Your task: A verbatim reproduction of the lines below, from the line containing "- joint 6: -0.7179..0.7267" through the line containing "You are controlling", both ends included, is the whole required output.

------

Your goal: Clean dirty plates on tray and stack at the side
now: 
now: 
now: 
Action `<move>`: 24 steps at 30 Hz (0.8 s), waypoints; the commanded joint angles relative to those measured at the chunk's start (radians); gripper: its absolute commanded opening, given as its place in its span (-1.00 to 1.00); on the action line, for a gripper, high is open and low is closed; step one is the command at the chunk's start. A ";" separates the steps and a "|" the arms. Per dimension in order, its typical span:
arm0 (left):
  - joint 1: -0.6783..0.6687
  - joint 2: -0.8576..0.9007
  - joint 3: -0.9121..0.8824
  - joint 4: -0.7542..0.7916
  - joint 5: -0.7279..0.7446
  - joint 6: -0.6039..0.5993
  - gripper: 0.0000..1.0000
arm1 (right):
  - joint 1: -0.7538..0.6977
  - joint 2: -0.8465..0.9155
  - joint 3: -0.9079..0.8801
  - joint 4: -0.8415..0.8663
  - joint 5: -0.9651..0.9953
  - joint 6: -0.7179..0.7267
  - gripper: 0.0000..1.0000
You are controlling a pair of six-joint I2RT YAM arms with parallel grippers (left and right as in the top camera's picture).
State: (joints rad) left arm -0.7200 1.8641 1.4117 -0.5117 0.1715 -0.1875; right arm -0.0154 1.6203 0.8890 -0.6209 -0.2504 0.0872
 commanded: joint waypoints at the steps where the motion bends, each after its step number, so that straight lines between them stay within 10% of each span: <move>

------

Answer to this problem:
  - joint 6: -0.7179..0.7267
  - gripper: 0.0000..1.0000
You are controlling a pair of six-joint I2RT YAM arms with parallel grippers (left and right as in the top camera's picture).

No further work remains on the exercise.